It seems that you intended to find your file, given as a parameter to your script, but failed due to the maxdepth.
If you are given next/123/file.txt as an argument, your find gives you a warning:
find: warning: you have specified the -maxdepth option after a
non-option argument -iname, but options are not positional (-maxdepth
affects tests specified before it as well as those specified after
it). Please specify options before other arguments.
Also -maxdepth gives you the depth find will go to find your file until it quits. next/123/file.txt has a depth of 2 directories.
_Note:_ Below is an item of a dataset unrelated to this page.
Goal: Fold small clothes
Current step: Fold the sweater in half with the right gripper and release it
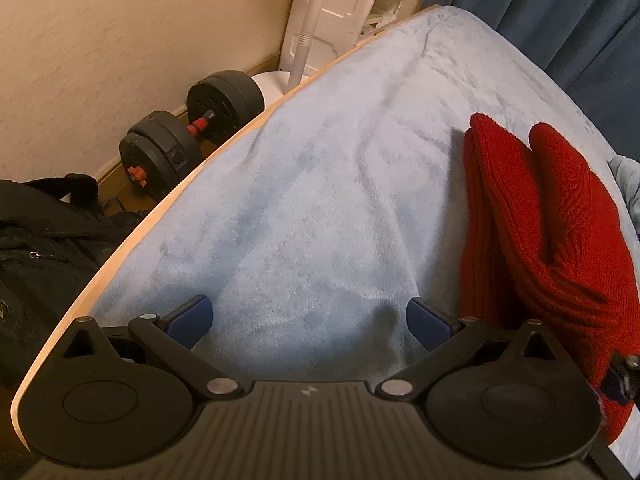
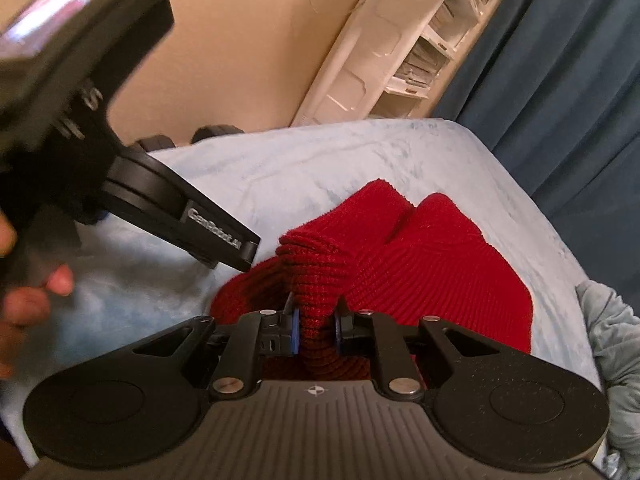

Also you are trying to copy the given file within find, but also copied it using cp afterwards.
As said, your code is really messy and I don't know what you are trying to do. I will gladly help, if you could elaborate :).
There are some questions that are open:
Why do you have to find the file, if you already know its path? Do you always have the whole path given as an argument? Or only part of the path? Only the basename ?
Do you simply want to copy a file to another location?
What does your writefile.c do? Does it write the content of your file to another? cp does that already.
I also recommend using variables with CAPITALIZED letters and checking the exit status of used commands like cp and find, to check if these failed.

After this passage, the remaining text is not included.